◆ **Instructions for the task**: In the data, find the word "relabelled" and copy out every line that has it.

Provided information Block Start

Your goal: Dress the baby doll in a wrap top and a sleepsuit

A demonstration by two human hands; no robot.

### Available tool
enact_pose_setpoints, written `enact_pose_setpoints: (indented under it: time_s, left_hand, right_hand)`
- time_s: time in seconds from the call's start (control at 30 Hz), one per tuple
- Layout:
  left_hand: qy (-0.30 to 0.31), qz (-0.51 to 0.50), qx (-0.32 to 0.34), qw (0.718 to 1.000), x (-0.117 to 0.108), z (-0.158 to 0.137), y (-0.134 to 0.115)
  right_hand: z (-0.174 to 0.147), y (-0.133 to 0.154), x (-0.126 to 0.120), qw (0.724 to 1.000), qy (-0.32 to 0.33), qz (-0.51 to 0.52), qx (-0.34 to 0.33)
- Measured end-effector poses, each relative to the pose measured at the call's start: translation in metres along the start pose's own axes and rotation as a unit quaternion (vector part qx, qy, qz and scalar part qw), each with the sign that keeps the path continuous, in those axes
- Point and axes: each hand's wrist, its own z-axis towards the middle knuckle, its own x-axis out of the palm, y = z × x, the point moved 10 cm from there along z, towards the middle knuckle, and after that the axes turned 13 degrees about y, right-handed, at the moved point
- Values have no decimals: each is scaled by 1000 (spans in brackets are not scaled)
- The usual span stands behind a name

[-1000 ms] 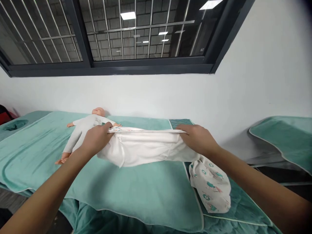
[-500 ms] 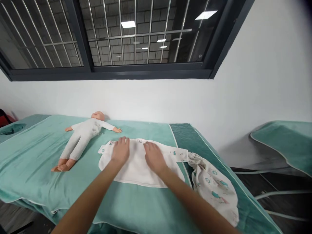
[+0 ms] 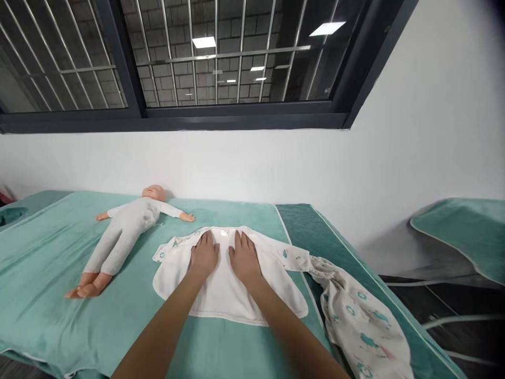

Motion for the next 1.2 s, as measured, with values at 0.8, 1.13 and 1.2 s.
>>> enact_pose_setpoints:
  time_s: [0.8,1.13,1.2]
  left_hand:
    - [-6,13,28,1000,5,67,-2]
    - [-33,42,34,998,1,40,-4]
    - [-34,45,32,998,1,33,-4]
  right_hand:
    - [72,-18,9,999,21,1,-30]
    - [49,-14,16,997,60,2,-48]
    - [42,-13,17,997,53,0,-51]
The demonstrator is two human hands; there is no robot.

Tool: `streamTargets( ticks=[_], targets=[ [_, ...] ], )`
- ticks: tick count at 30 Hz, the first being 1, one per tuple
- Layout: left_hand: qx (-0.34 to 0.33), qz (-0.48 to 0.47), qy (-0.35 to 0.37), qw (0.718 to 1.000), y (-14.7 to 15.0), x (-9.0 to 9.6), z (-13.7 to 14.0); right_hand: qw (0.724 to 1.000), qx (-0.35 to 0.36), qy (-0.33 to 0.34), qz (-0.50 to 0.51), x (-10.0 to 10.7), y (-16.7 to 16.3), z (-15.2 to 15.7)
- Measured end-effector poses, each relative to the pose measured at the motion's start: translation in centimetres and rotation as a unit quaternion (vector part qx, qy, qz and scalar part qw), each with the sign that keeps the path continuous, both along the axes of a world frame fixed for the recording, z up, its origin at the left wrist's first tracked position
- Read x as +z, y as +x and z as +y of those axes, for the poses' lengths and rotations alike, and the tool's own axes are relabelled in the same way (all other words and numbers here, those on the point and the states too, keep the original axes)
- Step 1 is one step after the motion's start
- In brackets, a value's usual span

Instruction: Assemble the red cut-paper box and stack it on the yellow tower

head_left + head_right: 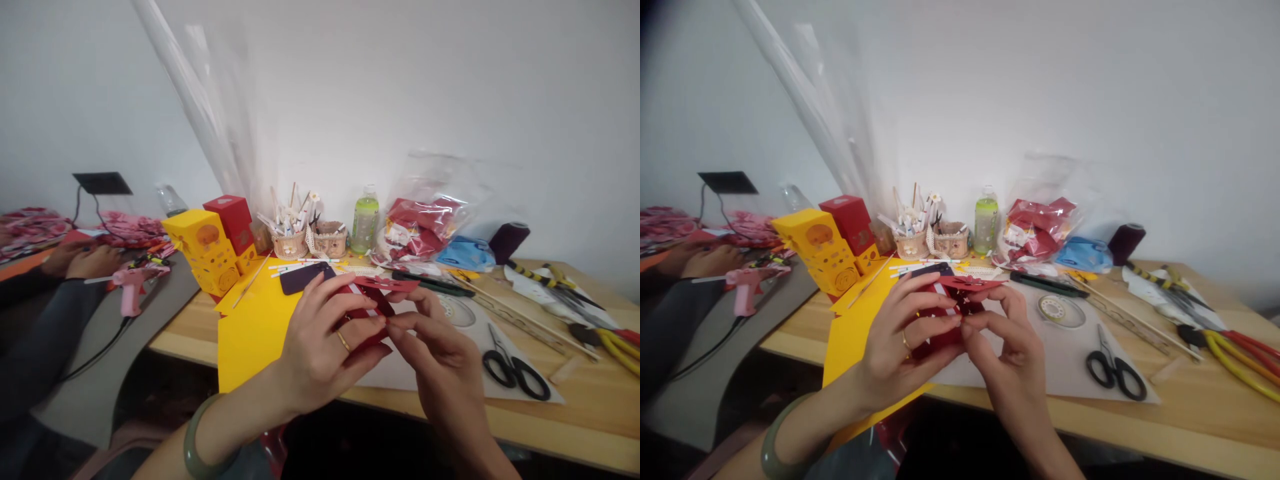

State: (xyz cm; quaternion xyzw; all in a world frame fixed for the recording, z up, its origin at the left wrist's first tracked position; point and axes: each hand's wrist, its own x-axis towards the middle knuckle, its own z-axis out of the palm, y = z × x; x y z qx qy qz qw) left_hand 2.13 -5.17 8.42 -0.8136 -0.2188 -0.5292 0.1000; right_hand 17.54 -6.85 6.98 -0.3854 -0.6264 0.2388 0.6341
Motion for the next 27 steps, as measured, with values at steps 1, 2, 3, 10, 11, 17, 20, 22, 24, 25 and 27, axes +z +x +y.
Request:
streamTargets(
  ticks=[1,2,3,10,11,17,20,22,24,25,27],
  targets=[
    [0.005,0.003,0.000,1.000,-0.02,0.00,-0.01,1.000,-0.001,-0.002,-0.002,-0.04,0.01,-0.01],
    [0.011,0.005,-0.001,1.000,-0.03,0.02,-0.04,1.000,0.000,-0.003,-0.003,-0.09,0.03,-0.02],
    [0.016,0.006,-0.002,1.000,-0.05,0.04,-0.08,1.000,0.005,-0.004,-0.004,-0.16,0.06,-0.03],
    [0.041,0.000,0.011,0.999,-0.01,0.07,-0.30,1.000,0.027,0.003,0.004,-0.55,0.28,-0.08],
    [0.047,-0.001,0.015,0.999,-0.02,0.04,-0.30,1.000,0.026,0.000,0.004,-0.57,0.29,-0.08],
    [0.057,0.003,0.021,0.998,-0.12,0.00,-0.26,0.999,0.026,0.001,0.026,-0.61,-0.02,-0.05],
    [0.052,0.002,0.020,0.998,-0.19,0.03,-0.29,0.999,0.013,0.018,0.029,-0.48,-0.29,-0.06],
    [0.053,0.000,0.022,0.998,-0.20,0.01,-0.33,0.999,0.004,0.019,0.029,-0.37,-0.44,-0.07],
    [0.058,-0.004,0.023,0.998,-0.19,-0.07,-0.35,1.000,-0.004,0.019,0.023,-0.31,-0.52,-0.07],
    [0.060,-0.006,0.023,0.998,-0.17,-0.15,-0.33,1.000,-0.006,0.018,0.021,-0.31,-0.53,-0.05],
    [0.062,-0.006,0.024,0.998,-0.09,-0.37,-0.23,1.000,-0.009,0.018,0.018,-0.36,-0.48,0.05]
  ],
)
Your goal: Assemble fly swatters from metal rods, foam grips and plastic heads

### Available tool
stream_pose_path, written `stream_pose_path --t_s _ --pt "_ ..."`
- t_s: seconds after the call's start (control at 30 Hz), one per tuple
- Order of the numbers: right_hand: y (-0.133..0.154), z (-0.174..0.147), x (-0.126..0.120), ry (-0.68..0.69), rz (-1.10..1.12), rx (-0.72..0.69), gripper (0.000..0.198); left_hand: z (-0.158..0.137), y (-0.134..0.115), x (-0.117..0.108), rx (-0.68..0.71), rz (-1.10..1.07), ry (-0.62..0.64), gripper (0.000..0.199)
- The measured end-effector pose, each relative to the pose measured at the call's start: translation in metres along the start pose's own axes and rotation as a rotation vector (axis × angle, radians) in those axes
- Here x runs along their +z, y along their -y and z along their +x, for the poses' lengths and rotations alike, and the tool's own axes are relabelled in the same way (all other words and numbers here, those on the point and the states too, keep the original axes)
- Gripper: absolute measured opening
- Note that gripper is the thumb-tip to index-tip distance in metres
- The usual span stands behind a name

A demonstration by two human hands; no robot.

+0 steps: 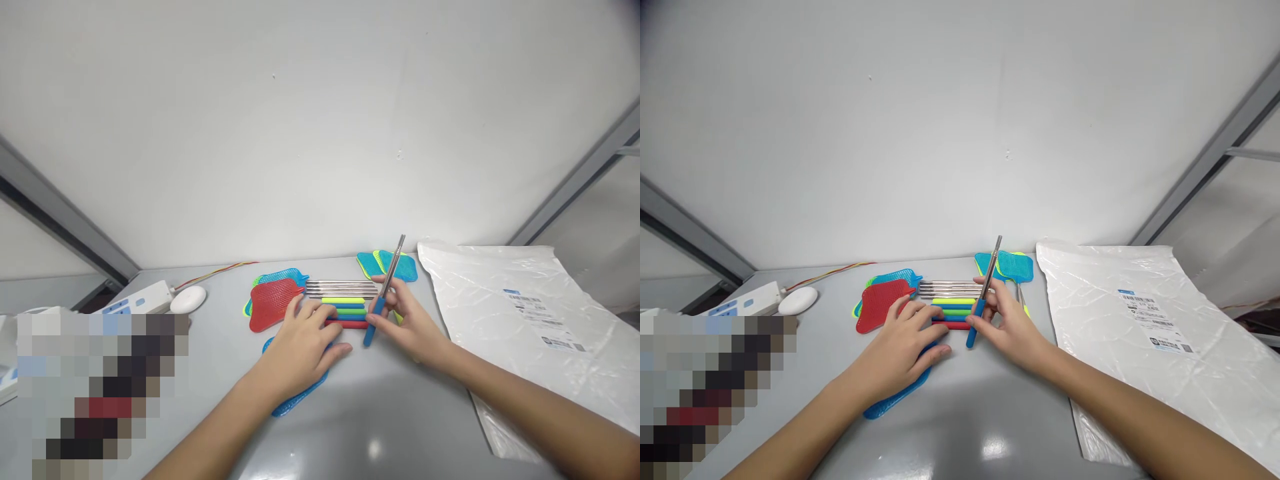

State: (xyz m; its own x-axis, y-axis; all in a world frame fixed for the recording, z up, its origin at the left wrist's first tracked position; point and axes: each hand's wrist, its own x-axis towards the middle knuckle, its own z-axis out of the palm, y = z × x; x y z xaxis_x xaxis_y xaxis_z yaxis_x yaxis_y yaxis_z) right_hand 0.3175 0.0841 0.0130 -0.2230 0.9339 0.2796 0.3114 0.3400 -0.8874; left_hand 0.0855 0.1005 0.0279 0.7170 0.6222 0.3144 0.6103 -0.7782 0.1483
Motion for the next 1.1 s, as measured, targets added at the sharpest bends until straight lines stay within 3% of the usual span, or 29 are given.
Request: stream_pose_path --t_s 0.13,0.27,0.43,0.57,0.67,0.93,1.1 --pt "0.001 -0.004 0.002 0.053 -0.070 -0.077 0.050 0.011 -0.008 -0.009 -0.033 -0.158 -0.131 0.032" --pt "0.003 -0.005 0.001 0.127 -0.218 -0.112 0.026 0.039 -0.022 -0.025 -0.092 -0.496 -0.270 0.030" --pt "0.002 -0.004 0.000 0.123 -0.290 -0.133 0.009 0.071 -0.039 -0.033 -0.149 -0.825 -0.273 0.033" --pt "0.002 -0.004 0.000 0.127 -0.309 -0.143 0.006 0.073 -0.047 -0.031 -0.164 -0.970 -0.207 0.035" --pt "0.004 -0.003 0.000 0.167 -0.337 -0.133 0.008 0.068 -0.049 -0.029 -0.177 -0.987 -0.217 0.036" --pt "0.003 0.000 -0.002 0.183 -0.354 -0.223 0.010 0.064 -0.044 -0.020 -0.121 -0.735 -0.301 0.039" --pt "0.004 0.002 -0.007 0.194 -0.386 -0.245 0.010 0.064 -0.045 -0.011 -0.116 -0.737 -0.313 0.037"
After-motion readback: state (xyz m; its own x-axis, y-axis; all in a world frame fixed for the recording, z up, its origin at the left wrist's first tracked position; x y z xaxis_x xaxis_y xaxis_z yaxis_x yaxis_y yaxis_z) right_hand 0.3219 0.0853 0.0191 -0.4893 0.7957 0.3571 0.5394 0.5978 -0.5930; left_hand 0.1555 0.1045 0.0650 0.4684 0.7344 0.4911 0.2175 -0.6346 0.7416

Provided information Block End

◆ **Problem solution**:
- Read x as +z, y as +x and z as +y of those axes, for the poses' lengths and rotations alike, and the tool's own axes are relabelled in the same way (all other words and numbers here, those on the point and the states too, keep the original axes)
- Here x runs along their +z, y along their -y and z along their +x, for the poses' lengths and rotations alike, and the tool's own axes are relabelled in the same way (all other words and numbers here, those on the point and the states too, keep the original axes)

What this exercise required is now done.